The so-called urethane quality 3,3'-dichlorobenzidine is anhydrous and free of hydrochloric acid. However, some sources dispute the very existence of the free base on the market and believe the dihydrochloride salt to be the only form available commercially.

==Preparation and reactions==
3,3'-Dichlorobenzidine is prepared in two steps from 2-nitrochlorobenzene. The first step involves reduction with zinc in base to afford 2,2'-dichlorodiphenylhydrazine. This intermediate undergoes the benzidine rearrangement to afford 3,3'-dichlorobenzidine.

Aqueous solutions of 3,3'-dichlorobenzidine degrade in light to monochloro derivative. It undergoes chlorination (for example in water treatment plants) to give the tetrachloro derivative.

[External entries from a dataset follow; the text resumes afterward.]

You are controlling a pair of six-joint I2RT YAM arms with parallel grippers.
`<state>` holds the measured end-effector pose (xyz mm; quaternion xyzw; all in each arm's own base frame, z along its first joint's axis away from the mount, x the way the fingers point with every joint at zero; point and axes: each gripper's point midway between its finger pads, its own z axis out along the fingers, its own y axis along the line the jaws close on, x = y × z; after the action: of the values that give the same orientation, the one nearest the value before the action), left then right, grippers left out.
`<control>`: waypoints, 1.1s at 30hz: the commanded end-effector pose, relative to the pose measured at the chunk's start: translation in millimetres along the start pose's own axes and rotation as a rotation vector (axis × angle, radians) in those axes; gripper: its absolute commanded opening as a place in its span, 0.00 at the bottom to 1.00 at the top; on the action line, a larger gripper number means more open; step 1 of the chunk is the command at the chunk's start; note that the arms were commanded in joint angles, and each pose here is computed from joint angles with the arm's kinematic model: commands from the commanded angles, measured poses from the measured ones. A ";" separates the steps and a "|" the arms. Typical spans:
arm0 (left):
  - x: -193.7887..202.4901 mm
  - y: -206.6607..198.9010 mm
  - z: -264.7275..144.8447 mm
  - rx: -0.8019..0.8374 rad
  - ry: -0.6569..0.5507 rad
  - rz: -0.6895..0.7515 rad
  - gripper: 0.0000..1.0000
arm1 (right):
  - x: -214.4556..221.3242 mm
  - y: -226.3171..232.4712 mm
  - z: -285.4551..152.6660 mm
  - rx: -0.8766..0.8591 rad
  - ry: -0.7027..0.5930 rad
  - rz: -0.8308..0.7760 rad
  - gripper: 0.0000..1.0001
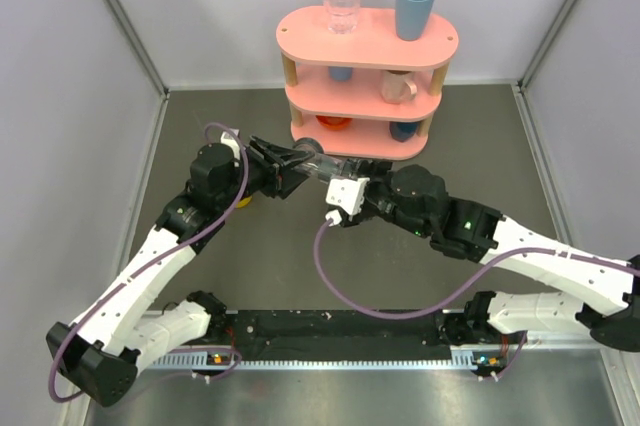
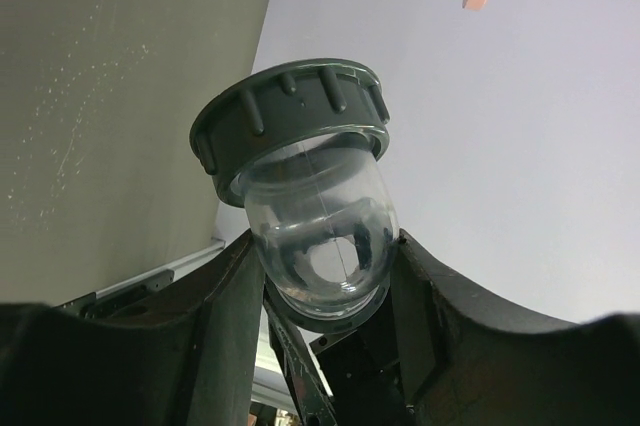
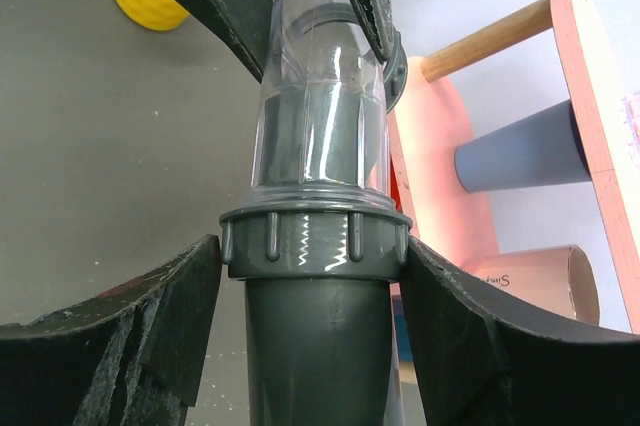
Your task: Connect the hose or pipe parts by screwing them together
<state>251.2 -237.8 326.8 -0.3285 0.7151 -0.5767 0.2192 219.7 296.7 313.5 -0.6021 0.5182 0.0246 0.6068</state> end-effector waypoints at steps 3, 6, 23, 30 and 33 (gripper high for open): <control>17.5 -62.6 -21.6 0.188 0.049 0.019 0.00 | -17.0 -17.7 4.8 0.048 -0.036 0.053 0.68; 20.6 -62.9 -21.6 0.183 0.055 0.014 0.00 | -18.5 -13.8 11.2 0.032 -0.035 0.063 0.67; 30.0 -58.0 -24.6 0.256 0.082 0.154 0.00 | -29.8 -11.3 14.7 -0.051 -0.088 0.290 0.00; 36.1 -48.0 -24.1 0.329 0.112 0.212 0.00 | -26.0 -3.9 11.3 -0.137 -0.110 0.423 0.00; 37.1 -46.8 -24.2 0.329 0.111 0.258 0.00 | -24.9 0.3 9.9 -0.161 -0.114 0.441 0.00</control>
<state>252.2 -237.3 320.3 -0.2813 0.7053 -0.5874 0.2800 231.0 298.9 299.2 -0.5342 0.6201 0.1456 0.5559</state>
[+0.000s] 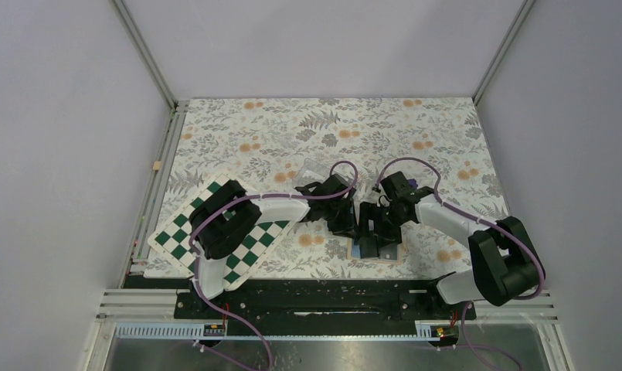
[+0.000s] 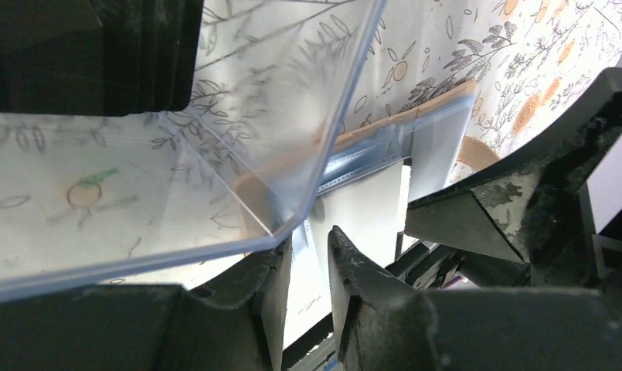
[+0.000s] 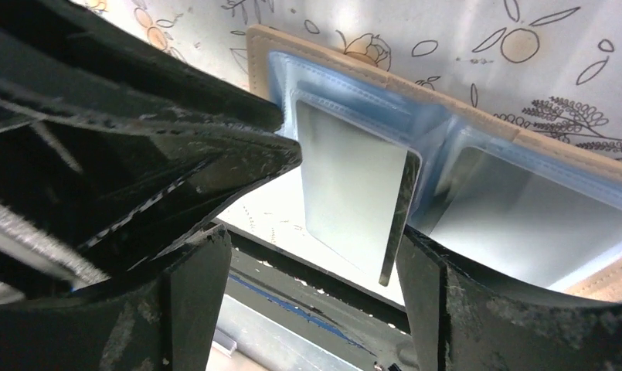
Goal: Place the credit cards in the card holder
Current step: Insert the credit card into the card holder.
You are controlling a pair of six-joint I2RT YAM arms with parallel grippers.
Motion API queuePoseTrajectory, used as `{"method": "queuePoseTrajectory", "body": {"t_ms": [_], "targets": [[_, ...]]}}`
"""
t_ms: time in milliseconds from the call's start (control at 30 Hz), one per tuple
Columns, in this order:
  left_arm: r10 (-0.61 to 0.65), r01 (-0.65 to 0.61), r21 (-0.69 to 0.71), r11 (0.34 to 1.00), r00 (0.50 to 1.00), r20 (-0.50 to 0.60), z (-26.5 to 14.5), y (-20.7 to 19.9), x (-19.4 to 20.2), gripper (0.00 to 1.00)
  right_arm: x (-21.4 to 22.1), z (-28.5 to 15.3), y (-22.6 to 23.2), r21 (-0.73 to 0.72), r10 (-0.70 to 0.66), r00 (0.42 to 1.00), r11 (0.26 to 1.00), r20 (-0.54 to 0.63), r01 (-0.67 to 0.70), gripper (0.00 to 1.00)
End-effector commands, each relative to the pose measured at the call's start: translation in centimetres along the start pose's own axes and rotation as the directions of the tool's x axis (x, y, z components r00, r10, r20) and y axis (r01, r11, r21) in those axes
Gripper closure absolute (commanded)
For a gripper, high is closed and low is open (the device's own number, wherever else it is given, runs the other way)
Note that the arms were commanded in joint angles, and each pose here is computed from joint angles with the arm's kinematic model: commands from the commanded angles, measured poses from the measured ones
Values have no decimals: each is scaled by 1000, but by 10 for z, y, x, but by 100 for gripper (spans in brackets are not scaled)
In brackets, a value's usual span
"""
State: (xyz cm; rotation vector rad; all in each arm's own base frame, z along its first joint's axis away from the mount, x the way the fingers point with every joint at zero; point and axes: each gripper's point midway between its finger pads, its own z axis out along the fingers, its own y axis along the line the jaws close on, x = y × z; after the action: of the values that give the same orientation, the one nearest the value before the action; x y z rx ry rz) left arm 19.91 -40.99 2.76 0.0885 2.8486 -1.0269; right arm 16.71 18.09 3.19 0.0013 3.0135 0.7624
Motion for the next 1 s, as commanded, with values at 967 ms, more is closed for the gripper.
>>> {"method": "queuePoseTrajectory", "body": {"t_ms": [967], "targets": [[85,-77,248,966,996,-20,-15,-60,7,69,-11,-37,-2,-35,21,994,999,106,-17,40]]}}
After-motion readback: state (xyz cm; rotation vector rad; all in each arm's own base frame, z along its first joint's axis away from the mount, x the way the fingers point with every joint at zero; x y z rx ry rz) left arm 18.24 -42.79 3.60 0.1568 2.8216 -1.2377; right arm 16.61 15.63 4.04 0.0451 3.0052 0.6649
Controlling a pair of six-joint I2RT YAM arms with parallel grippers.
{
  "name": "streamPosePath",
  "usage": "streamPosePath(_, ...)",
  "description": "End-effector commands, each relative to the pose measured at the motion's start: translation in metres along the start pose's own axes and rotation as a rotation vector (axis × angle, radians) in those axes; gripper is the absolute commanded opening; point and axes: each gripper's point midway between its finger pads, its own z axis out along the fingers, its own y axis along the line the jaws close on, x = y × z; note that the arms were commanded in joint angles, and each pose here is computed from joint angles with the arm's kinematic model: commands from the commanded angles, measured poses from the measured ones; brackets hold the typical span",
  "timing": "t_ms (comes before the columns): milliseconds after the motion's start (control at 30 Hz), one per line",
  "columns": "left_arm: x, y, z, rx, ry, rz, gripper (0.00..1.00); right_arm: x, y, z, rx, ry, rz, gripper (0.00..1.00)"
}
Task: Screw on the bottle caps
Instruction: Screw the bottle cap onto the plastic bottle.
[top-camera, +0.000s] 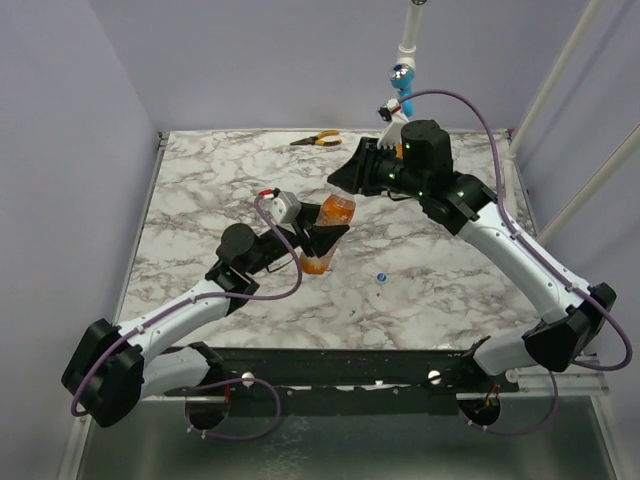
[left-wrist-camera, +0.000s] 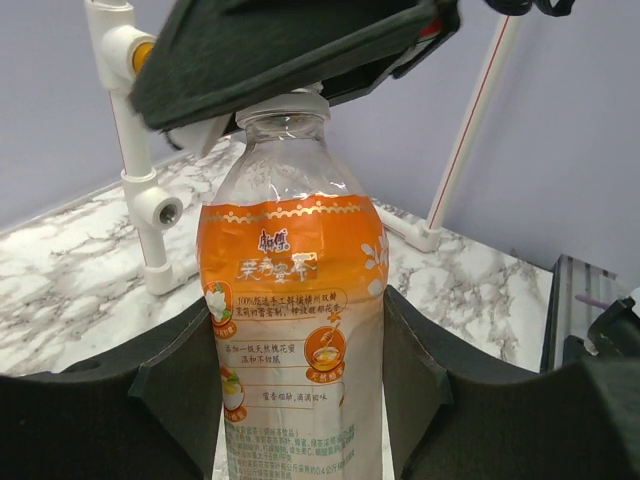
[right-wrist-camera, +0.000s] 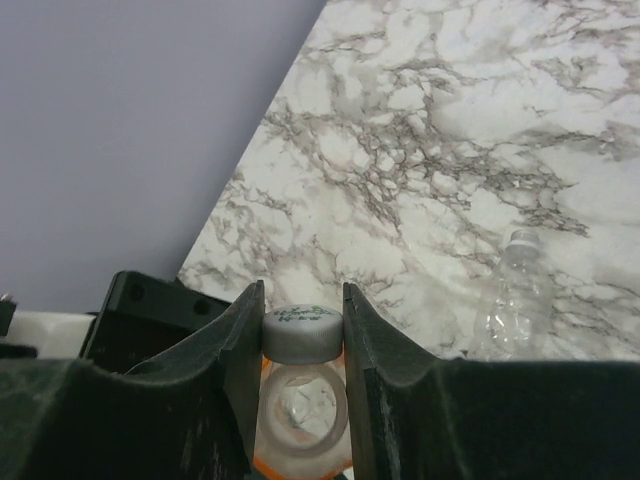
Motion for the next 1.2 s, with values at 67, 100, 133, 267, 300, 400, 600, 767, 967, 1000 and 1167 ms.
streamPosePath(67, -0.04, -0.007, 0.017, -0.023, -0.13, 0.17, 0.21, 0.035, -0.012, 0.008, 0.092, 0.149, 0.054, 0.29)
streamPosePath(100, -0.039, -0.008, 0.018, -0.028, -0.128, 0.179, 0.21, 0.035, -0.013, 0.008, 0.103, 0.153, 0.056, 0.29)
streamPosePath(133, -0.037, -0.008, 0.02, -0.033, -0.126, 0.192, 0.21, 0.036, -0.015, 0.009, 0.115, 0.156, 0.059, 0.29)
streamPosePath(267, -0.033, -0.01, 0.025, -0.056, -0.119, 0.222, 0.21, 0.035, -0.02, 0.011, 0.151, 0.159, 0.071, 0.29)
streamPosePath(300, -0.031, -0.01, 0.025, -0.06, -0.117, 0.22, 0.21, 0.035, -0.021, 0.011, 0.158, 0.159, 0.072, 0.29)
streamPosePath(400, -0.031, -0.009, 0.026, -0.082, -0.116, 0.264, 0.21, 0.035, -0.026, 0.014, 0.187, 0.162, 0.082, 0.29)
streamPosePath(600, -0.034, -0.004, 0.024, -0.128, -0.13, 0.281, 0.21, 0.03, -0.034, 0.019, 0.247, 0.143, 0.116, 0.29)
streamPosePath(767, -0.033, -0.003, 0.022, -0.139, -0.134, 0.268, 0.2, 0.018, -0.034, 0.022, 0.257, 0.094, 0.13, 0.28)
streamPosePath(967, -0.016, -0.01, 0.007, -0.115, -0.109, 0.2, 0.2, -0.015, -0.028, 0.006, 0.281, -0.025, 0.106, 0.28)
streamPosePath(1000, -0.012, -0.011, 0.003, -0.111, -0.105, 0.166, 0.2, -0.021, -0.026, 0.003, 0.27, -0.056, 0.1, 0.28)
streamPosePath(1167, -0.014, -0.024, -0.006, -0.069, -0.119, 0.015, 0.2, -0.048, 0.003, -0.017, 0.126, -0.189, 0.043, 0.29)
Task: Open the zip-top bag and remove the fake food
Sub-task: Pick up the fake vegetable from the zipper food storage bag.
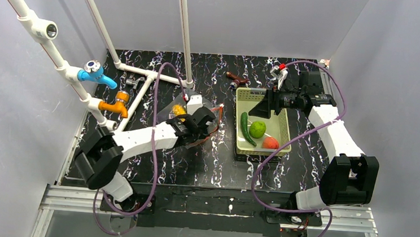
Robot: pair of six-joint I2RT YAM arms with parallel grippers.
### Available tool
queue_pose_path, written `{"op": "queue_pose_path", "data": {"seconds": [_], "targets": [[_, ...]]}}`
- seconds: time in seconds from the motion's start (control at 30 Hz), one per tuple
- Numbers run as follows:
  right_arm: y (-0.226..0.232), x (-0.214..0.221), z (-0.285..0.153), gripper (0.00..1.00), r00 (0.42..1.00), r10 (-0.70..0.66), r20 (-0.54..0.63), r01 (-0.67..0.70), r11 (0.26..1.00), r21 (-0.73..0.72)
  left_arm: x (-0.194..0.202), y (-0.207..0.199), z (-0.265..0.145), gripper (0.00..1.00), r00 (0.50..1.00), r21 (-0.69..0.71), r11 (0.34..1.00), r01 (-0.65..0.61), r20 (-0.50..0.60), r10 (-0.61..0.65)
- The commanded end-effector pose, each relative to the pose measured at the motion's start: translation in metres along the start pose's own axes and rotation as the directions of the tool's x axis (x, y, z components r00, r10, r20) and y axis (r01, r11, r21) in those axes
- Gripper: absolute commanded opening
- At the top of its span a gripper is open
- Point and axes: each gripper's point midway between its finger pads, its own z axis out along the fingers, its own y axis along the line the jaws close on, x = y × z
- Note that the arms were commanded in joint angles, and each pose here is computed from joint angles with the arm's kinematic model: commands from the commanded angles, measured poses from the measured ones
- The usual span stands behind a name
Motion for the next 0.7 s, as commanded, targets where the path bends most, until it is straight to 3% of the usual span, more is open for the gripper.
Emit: {"op": "queue_pose_path", "data": {"seconds": [0.0,0.27,0.43,0.67], "targets": [[0.016,-0.012,-0.006,0.84,0.999,0.016,0.031,-0.015,1.0,-0.027,0.011,0.01,-0.026,0.0,0.998,0.052,0.997,-0.049,-0.046,0.051],[0.016,-0.012,-0.006,0.84,0.999,0.012,0.034,-0.011,1.0,-0.025,-0.002,-0.017,-0.068,0.0,0.987,0.178,0.973,-0.144,-0.038,0.153],[0.018,-0.013,-0.007,0.84,0.999,0.008,0.036,-0.007,1.0,-0.025,-0.004,-0.003,-0.095,0.0,0.967,0.163,0.963,-0.213,-0.105,0.232],[0.024,-0.019,-0.013,0.84,0.999,0.001,0.044,0.0,1.0,-0.02,0.005,-0.007,-0.132,0.0,0.959,0.301,0.936,-0.184,-0.156,0.238]]}}
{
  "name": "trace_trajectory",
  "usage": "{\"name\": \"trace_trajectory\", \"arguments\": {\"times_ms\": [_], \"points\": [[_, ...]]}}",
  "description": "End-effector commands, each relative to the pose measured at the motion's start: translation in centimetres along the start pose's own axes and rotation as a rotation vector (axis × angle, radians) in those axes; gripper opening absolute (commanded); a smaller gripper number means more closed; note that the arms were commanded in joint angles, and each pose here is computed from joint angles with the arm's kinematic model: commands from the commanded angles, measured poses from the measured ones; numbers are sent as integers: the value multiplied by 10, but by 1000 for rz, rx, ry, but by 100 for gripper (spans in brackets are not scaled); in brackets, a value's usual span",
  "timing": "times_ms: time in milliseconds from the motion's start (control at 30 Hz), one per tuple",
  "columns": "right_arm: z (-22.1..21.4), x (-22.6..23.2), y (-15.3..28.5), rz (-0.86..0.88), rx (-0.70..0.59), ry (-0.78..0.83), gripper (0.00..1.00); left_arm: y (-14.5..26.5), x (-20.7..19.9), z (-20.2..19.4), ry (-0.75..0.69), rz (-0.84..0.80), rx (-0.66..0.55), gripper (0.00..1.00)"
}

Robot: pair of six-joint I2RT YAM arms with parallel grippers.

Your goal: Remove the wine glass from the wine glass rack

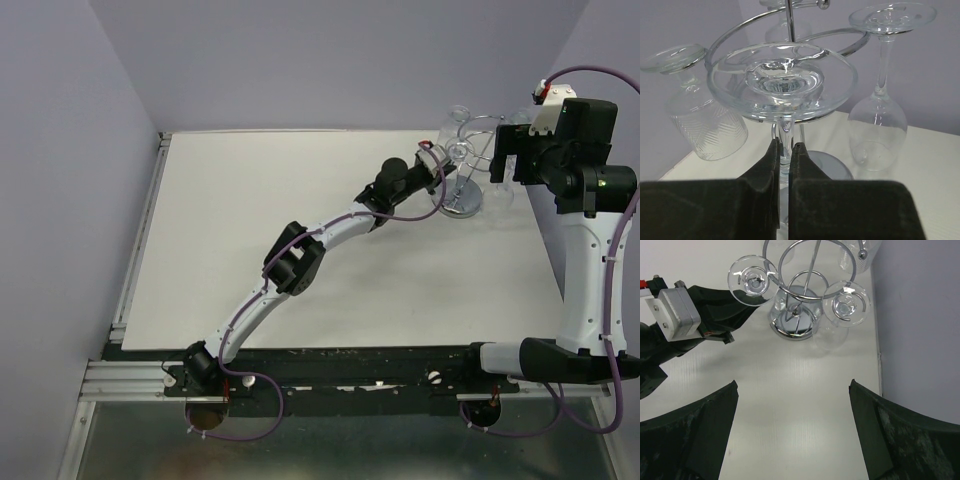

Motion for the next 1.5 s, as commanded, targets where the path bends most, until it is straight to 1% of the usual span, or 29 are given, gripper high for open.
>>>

The most widely practiced reaction of 3,3'-dichlorobenzidine is its double diazotization. This bis(diazo) intermediate is then coupled to derivatives of acetoacetylaminobenzene, CH_{3}C(O)CH_{2}C(O)NHAr (Ar = aryl group). In this way, the following commercial yellow diarylide pigments are produced: Pigment Yellow 12, Pigment Yellow 13, Pigment Yellow 14, Pigment Yellow 17, Pigment Yellow 55, Pigment Yellow 63, Pigment Yellow 81, and Pigment Yellow 83. Pigment Orange 13 is yet another commercial product.

Structure of Pigment Yellow 12, which is derived from dichlorobenzidine.

==Safety==
3,3'-Dichlorobenzidine is considered a carcinogen. This compound has been shown to increase the incidence of tumors in animals. Because it is structurally similar to benzidine, a known carcinogen, it is believed that it may share a similar mechanism in causing bladder cancer in humans.